La multideuda que acarrea la empresa cerealera con más de 2000 acreedores sigue en vilo. En esta ocasión la multinacional presentó un plan de pagos por 30 mil dólares por igual a todos los acreedores, en el cual las entidades nombradas se sienten estafadas, ya que los créditos otorgados fueron muy superiores.
El Banco de la Nación Argentina (BNA) y la Agencia Federal de Ingresos Públicos (AFIP) rechazaron la propuesta de pagos presentada por la cerealera Vicentín, endeudada con ambas entidades y obligada a pagar desde que se declaró en quiebra a fines de 2019. El plan de pagos con el que la megaempresa busca salir del concurso de acreedores en el que se encuentra, fue presentado ante el juez civil de la ciudad de Reconquista, Santa Fe, Fabián Lorenzini.
El gran conflicto que tuvo a Vicentín y al Estado Nacional en el centro de la opinión pública se dio a mediados del 2020, en el momento más crudo de la pandemia del COVID-19, cuando desde el propio Estado se amagó a intervenir en la gigante cerealera, que tomó créditos irregulares con dichas entidades, según lo explicado en el informe realizado por el que en aquel momento era director del Banco Nación, Claudio Lozano. En el mismo, se especifica que “en el proceso de endeudamiento que fue acumulando Vicentín con el Banco Nación, se superaron los límites a los que podía acceder en función de la normativa correspondiente fijada por el Ente Regulador para las Grandes Empresas”. A pesar de esto, los préstamos fueron autorizados durante la gestión de Cambiemos.
Vicentín decidió declarar “Stress financiero” en septiembre de 2019 y desde allí no pagó ninguna de sus deudas. A esta situación, es propicio añadir el dato expresado por Lozano de que a la cerealera la deuda le representa un 20% de lo facturado anualmente, y que “muchas empresas funcionan con porcentajes mucho mayores, hasta superando el 100% de sus ingresos anuales”. La multinacional decidió dejar de pagarle a sus más de 2000 acreedores porque le restaba un 20% de su ganancia anual, entre los que no solo se encuentra el Estado Nacional, si no múltiples Pymes cooperativas agropecuarias de la provincia de Santa Fe a las que se les interrumpieron la cadena de pagos y a las que lógicamente las golpeó fuertemente.
Raúl Scalabrini Ortiz, pensador, historiador, filósofo y periodista que formó parte del grupo FORJA, alegó alguna vez que: “Estos asuntos de economía y finanzas son tan simples que están al alcance de cualquier niño. Solo requieren saber sumar y restar. Cuando usted no entiende una cosa, pregunte hasta que la entienda. Si no la entiende es que están tratando de robarlo. Cuando usted entienda eso, ya habrá aprendido a defender la patria en el orden inmaterial de los conceptos económicos y financieros”.
Vicentín marca una lógica empresarial muy frecuente en la historia del país; ven al Estado como un amigo solo cuando se encuentran en problemas y si pueden estatizar sus deudas privadas mejor. Lo mismo sucede con el sector que acumula la producción en las tierras que rechaza un sistema de bienestar cuando tiene que aportar, pero busca la ayuda cuando una sequía los deja sin producción.

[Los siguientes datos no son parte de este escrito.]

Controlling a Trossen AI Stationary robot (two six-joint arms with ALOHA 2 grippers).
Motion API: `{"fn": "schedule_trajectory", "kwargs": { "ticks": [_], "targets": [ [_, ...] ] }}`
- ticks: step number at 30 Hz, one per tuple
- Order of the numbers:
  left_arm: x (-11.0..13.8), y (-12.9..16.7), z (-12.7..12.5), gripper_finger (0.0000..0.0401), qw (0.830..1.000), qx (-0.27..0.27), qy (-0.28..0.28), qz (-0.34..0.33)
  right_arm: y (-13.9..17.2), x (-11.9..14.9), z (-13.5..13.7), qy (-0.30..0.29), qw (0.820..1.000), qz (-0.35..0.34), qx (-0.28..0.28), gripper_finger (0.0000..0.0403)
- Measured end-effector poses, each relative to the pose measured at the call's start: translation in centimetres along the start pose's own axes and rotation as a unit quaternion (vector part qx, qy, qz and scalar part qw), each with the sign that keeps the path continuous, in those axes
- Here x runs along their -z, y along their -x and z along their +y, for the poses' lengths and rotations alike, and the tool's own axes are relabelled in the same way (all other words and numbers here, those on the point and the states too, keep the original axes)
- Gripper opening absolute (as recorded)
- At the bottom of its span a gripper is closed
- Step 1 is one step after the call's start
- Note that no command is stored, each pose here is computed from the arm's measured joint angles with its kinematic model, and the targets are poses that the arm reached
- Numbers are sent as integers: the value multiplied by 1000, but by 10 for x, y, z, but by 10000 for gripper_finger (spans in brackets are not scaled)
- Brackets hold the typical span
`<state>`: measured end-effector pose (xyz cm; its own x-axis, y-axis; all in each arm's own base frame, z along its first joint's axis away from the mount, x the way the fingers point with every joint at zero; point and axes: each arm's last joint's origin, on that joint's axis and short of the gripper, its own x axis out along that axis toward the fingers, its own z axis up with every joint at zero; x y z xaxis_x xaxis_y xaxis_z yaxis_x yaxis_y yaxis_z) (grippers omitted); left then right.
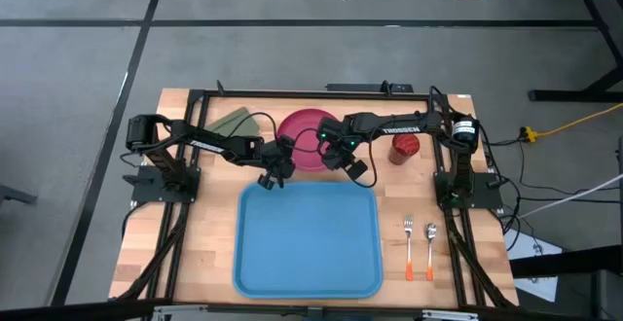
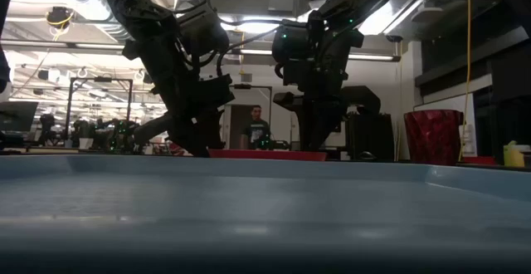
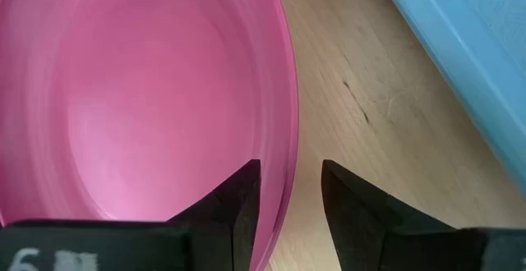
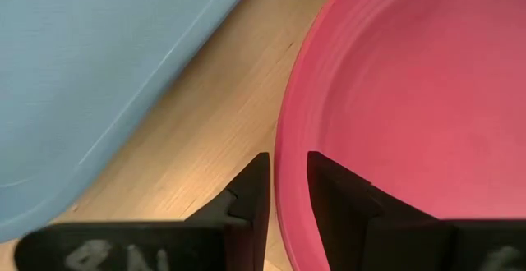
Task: Pick and place plate/cup/fork/spoon on tray
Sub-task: Put the red plate on the center of the blue serving tray
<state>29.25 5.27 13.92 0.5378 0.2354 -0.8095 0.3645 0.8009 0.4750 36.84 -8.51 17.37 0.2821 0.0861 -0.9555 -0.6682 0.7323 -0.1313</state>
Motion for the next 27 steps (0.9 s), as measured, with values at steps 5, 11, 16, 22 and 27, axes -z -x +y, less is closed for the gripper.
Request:
{"fn": "schedule_trajectory", "kwargs": {
  "ticks": [5, 11, 16, 22, 27],
  "targets": [
    [0, 0, 0, 124, 1000, 0, 0, 0, -6, 1, -1, 1, 1000, 3, -4, 88],
    [-1, 0, 1, 124, 1000, -3, 1, -3, -23, 4, -1, -5, 1000, 17, -22, 88],
    [-2, 0, 1, 124, 1000, -7, 12, -8, -24, 4, -1, -5, 1000, 16, -21, 88],
    [-2, 0, 2, 124, 1000, -8, 17, -9, -24, 4, -1, -18, 1000, 16, -20, 88],
    [-2, 0, 2, 124, 1000, -8, 17, -10, -24, 4, -1, -33, 999, 16, -20, 88]
  ]
}}
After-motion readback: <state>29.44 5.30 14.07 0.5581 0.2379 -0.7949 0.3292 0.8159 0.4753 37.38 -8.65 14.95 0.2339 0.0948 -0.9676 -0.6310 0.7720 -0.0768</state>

En este caso, la cerealera que, en términos técnicos y según lo expuesto por Lozano, podría haber seguido en función, hoy presenta un plan de pagos que según la AFIP es “abusivo”, porque implica una quita de aproximadamente el “71% del crédito en términos nominales, y del 79% en términos reales”. Además, la agencia destacó que el principio de pagos por 30 mil dólares a todos los acreedores por igual viola el “principio de igualdad de acreedores”, porque salda las deudas con los pequeños prestamistas, y perjudica al mismo tiempo a quienes le entregaron mayor crédito. Por último, el ente recaudador también denunció que en el proceso de Default la mega empresa ocultó activos, al vender 48 horas antes de la declaración formal el 16% de Renova S.A, lugar por donde habría fluctuado el 14% de los bienes declarados de la cerealera.
Por su lado, el Banco Nación coincidió con lo expuesto por la AFIP, y consideró que la suma de 30 millones de dólares es insignificante ante los créditos que otorgó por 300 millones, y que además, la cerealera ofreció devolverle 225 millones de dólares en 56 años, y sin intereses por deuda privilegiada por lo que “terminarían devolviendo 15 millones de un total de 72”, según indicaron fuentes del Banco.